幻月楼奇譚 今 市子 (2004/08/25) 徳間書店 この商品の詳細を見る |
鶴来升一郎(つるぎしょういちろう)は、老舗の高級味噌屋の若旦那。名だたる「道楽息子」で器用貧乏の変わり者。そんな彼のご贔屓は、怪談にしか能がなく、金次第でなんでもする曲者の幇間(たいこもち)・与三郎(よさぶろう)。嘘か真実か若旦那、与三郎に言い寄って!?吉原の料亭「幻月楼(げんげつろう)」の座敷を夜ごと彩るのは、人の世の欲望とあやかしが織りなす不思議語り。
BLのくくりにしていいのかと悩みつつ、BLに分類されているのでいいのでしょう。
昭和の初期という時代設定が作者の絵と良く合っていて、雰囲気がある。
ボーイズがラブしてるよりもホラー&ミステリー要素の強い話しがつづられているが(そもそも升一郎も与三郎も大人なのでボーイズじゃない)、ふとしたところに出てくる升一郎と与三郎のやりとりが絶妙にいい。
いつも与三郎は本気か遊びかわからない若旦那の誘いをはねのけ、ドタバタと掛け合い漫才のようなやりとりをしているが、ところどころで見せる艶っぽいやりとりのチラ見せにはまる。

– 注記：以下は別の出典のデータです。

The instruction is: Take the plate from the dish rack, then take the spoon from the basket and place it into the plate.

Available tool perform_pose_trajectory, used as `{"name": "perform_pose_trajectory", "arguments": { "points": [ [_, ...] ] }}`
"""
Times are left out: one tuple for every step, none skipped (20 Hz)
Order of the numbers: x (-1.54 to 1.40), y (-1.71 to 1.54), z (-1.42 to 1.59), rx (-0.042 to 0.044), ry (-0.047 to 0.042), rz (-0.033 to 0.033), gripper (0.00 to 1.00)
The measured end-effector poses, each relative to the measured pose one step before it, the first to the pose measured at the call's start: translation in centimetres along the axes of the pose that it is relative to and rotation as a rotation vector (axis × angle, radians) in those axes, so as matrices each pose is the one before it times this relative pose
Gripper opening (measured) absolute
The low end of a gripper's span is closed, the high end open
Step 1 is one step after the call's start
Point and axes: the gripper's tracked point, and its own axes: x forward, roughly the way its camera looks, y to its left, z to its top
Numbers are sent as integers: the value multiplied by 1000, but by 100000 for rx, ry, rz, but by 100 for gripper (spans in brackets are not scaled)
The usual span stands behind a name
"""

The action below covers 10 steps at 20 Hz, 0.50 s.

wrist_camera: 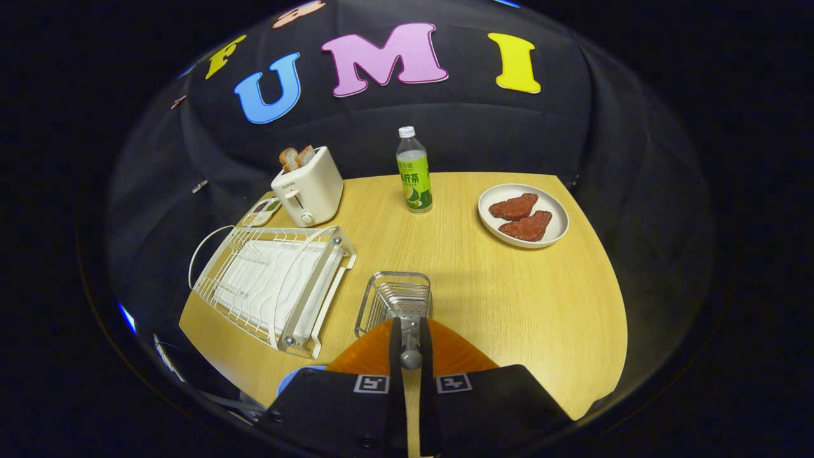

一話完結のシリーズ物なので、これで終わりじゃなく続きを見てみたい。
重くなりがちなホラー話も升一郎たちのテンポのいい掛け合いのおかげでコミカルになり、読んでいて楽しいし、ちょっとした謎解きのドキドキ感も味わえる。
話の筋がしっかりとしていて、一話の中に謎解き、ホラーにロマンスにと盛りだくさんでおもしろい。